Where national science education literature is concerned, it is seen that more studies focus on analogies in biology textbooks (Dikmenli, 2010) than in science and technology (Dikmenli & Kıray, 2007) and chemistry (Şendur et al., 2011) textbooks. For example, Dikmenli (2010), analyzing the types of analogies used in high school biology textbooks in Turkey, scrutinised how these analogies are configured and presented. In this study, a total of 119 analogies were identified in seven biology textbooks. It was found that most of the analogies used in biology textbooks are configured and presented in the form of structural, verbal, concrete-abstract, embedded activator and simple analogies. In that study, it was revealed also that most of the analogies in the books are not configured according to the analogy-based teaching guides as analogies based on the teaching model are.

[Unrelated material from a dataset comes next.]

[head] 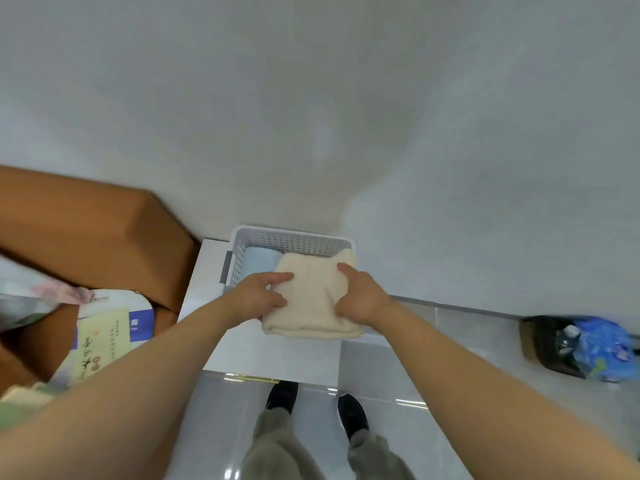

In the literature of science education, there has been no study so far about analogies used in physics textbooks in high schools in Turkey. In developing countries, due to a lack of technology and laboratory facilities and to teacher-centred teaching strategies, textbooks stand out even more. Physics textbooks are important and have a central role in the process of the teaching of science. For example, Chiappetta et al. (2006) report that more than 90% of high school science teachers trust textbooks. It is intended that the analysis of the analogies used in physics textbooks in Turkey will therefore benefit students, teachers, writers and programmers. The issues difficult to understand become simpler to acquire thanks to using analogies in physics textbooks. It is aimed to give information to other physics teachers about how and to what extent the analogies in this textbook which is taught in each state school and some private scholls are being used.